**Aim of the task:**
Only one stretch of the data should be retyped: the lines from the line containing "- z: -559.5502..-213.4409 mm" through the line containing "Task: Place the". Keep pictures out of it.

**Listed records:**
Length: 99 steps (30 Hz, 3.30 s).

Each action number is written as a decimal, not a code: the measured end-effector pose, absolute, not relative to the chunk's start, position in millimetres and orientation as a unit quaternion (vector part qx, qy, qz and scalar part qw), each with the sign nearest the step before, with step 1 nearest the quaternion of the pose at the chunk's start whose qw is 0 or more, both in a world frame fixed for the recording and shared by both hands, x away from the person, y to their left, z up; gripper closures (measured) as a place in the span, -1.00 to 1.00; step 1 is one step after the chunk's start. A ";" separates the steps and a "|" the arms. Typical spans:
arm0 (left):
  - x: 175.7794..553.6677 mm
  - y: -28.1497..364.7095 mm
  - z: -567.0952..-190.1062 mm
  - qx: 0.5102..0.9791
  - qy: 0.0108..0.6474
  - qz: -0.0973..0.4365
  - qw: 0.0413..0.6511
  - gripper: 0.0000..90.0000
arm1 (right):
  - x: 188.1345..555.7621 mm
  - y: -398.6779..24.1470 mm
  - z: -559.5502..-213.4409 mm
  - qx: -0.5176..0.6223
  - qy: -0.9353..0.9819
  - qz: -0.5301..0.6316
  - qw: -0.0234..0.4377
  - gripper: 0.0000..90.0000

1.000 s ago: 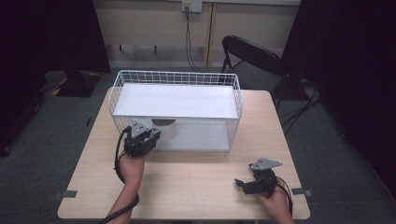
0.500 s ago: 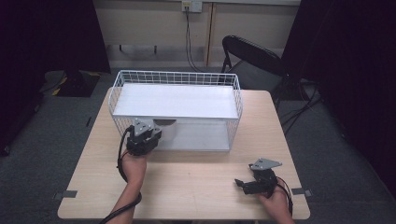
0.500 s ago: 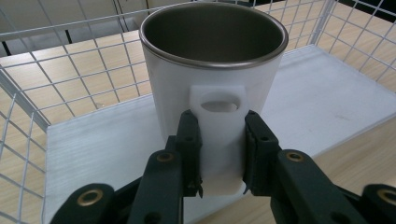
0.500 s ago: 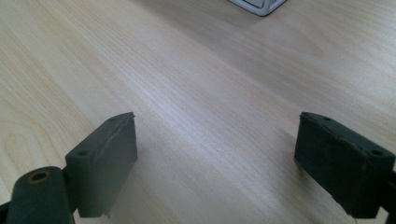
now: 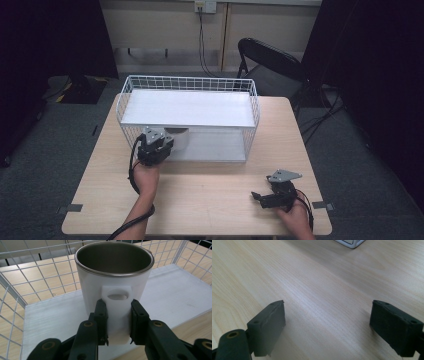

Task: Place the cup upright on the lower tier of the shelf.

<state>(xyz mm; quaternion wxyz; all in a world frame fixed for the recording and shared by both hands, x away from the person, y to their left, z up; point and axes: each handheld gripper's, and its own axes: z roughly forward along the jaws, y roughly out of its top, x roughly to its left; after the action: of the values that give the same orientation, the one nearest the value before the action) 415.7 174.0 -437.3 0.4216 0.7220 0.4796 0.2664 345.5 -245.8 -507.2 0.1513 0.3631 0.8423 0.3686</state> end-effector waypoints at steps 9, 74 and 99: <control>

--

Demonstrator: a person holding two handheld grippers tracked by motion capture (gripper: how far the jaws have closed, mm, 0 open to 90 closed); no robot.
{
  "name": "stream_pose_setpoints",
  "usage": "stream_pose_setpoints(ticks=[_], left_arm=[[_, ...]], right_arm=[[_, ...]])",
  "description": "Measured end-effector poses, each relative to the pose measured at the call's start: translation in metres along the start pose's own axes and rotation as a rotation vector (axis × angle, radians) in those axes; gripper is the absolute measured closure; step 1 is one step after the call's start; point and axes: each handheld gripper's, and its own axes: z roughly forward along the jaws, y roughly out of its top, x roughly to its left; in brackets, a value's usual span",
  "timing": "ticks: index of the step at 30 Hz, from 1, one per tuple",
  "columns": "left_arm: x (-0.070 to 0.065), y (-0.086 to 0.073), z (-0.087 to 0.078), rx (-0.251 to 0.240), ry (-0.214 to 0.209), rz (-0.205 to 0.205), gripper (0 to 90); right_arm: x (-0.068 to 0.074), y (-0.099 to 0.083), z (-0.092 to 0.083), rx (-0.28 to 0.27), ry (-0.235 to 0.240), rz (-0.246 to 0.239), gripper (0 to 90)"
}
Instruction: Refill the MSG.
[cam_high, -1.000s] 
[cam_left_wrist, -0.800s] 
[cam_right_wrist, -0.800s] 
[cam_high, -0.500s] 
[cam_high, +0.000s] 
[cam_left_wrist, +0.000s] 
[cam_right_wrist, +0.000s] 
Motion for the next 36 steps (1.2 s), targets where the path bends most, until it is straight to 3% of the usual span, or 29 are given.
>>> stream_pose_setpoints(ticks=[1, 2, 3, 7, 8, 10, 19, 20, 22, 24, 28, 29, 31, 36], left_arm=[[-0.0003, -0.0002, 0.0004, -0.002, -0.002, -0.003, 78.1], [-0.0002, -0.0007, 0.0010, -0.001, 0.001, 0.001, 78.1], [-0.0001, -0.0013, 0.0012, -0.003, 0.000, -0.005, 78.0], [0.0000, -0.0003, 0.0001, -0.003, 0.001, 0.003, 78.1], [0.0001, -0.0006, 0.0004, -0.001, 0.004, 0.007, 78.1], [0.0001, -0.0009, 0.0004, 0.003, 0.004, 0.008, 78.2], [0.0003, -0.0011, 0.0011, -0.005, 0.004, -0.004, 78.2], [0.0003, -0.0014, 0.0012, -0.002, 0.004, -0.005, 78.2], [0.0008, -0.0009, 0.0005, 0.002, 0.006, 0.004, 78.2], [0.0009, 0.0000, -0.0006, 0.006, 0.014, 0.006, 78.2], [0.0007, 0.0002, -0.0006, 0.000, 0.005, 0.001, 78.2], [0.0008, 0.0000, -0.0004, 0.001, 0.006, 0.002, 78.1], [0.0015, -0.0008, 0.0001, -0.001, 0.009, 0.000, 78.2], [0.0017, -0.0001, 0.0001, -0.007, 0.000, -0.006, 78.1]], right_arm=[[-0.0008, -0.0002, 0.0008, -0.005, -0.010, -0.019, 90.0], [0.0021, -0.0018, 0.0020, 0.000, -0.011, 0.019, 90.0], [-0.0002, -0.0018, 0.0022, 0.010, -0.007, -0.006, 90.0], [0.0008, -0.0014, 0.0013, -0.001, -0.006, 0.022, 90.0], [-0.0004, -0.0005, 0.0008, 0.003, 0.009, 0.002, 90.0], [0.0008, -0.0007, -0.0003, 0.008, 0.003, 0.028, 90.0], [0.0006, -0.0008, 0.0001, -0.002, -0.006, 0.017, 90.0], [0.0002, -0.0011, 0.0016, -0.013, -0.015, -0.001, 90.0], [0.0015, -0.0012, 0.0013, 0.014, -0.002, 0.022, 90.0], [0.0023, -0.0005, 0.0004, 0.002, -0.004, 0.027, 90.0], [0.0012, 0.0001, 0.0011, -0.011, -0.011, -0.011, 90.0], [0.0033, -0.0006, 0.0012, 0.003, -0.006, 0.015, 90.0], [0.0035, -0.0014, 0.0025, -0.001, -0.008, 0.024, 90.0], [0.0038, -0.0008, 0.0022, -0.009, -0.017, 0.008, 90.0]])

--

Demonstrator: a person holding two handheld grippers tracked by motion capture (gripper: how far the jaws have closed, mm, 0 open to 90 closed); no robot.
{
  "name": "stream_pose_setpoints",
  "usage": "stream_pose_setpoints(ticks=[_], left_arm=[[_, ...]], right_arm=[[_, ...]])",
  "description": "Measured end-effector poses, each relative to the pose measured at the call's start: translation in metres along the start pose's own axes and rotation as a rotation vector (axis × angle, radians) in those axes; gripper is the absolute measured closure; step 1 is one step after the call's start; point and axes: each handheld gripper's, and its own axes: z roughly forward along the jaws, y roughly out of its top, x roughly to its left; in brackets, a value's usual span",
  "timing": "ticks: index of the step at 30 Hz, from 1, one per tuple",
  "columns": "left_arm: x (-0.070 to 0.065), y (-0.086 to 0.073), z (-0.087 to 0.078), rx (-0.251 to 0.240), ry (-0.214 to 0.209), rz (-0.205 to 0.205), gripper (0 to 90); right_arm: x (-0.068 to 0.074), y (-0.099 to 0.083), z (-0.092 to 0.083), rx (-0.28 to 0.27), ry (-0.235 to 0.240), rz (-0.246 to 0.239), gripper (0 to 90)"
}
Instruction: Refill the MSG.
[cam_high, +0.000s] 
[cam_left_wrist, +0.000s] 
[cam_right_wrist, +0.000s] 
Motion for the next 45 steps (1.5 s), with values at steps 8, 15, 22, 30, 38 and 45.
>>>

**Answer:**
  - z: -559.5502..-213.4409 mm
  - qx: -0.5176..0.6223
  - qy: -0.9353..0.9819
  - qz: -0.5301..0.6316
  - qw: -0.0234..0.4377
  - gripper: 0.0000..90.0000

1.000 s ago: 
0.500 s ago: 
0.500 s ago: 
0.500 s ago: 
now: 

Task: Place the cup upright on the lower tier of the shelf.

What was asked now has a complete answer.